WHAT THIS TASK INVOLVES. Output exactly the lines below, starting with the line that has "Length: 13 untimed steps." and going on through the line that has "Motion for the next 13", both included, and no other lines.

DATA FOR THIS EXERCISE.
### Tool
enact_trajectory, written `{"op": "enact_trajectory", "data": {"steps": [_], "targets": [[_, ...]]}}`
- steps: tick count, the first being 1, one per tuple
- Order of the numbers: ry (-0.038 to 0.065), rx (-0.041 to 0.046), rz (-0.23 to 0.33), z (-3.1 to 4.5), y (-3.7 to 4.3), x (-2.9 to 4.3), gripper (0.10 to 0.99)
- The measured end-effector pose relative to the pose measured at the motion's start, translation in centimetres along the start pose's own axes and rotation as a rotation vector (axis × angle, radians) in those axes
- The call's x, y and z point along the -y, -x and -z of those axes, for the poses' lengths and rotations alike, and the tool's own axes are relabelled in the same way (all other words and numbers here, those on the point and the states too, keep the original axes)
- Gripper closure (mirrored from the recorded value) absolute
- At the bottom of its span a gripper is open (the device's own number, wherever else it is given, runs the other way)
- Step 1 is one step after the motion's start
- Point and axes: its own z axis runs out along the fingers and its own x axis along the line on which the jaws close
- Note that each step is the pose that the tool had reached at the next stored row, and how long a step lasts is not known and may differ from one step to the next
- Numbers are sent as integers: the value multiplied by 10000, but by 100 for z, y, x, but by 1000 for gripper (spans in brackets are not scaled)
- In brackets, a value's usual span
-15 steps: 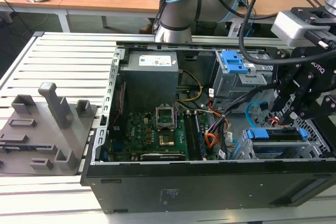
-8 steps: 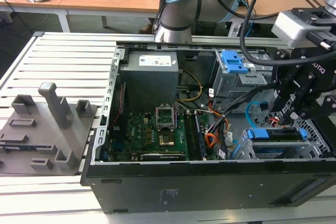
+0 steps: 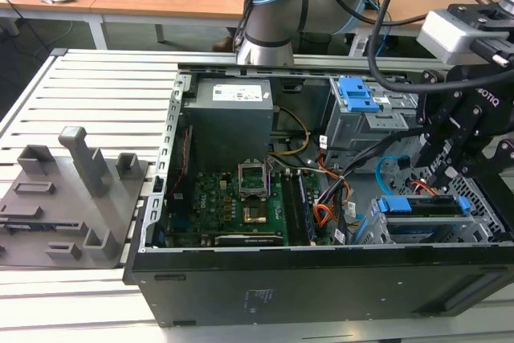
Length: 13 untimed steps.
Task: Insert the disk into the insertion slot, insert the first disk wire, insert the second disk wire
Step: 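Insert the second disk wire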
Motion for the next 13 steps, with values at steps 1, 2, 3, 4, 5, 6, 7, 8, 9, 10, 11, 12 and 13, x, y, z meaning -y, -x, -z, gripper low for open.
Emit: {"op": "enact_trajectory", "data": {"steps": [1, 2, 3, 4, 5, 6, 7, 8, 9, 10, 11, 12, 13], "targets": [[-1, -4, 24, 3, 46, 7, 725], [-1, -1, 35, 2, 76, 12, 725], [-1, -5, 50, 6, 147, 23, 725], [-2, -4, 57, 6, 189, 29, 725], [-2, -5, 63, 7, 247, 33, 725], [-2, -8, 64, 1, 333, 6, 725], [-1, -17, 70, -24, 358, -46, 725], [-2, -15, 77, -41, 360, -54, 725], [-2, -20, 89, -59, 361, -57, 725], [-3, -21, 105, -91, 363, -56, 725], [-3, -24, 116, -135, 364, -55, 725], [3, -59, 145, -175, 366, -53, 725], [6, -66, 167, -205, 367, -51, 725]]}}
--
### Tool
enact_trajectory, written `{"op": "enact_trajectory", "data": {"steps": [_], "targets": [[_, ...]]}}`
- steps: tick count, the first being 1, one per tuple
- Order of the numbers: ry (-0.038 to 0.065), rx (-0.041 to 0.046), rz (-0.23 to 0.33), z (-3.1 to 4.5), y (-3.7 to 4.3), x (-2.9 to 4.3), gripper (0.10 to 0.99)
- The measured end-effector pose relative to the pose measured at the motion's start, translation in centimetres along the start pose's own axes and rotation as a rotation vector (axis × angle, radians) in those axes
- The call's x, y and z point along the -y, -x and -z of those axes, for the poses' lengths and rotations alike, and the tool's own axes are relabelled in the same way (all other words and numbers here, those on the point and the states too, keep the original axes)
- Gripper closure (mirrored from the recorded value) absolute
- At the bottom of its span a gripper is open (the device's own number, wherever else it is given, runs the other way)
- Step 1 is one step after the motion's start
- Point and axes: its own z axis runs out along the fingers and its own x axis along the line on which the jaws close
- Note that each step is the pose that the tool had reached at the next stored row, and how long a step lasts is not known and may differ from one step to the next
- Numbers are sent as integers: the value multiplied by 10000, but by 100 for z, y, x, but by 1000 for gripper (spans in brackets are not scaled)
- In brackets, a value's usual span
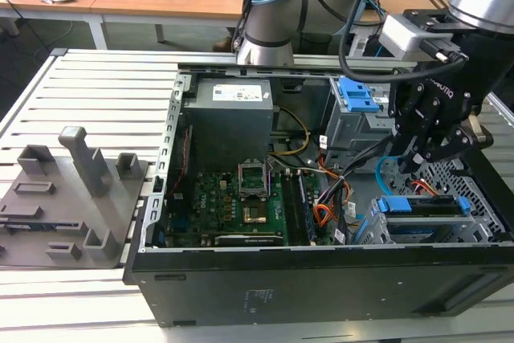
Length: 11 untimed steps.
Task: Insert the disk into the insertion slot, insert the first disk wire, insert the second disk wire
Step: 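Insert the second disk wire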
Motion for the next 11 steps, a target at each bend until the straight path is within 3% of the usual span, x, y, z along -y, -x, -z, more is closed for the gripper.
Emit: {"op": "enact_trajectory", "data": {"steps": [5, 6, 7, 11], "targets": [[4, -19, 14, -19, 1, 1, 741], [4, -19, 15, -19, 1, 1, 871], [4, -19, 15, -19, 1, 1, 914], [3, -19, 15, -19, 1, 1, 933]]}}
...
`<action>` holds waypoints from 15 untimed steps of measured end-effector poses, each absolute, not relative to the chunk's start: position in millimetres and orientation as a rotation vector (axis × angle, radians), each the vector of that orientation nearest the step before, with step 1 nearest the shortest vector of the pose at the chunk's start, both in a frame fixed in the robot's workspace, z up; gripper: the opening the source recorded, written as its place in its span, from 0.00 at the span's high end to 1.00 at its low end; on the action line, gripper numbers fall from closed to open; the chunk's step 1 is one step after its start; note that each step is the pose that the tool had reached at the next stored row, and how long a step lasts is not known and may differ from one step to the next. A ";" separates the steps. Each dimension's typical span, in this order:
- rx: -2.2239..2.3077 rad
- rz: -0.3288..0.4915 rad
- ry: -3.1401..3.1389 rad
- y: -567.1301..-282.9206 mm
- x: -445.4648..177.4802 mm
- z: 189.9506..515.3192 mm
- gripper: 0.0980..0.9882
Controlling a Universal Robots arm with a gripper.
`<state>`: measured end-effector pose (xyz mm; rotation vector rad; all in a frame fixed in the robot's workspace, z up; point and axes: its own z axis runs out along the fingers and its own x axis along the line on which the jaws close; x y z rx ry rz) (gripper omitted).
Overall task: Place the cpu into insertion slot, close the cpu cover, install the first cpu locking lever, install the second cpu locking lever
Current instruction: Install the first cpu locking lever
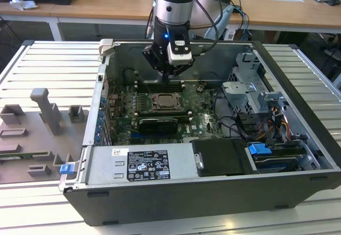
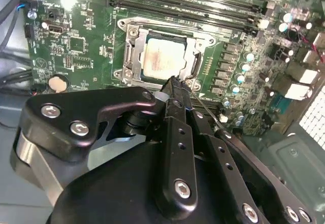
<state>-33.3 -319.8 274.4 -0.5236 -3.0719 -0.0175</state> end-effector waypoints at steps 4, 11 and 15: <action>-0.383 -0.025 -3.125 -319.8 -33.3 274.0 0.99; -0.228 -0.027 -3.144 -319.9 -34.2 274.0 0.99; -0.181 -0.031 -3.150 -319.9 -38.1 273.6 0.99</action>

FINISHED TASK.
Length: 13 untimed steps.
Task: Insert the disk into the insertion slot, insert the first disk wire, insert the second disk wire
Step: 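Insert the second disk wire
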Motion for the next 13 steps, with values at steps 1, 2, 3, 4, 5, 6, 7, 8, 9, 10, 11, 12 and 13, x, y, z meaning -y, -x, -z, gripper low for open.

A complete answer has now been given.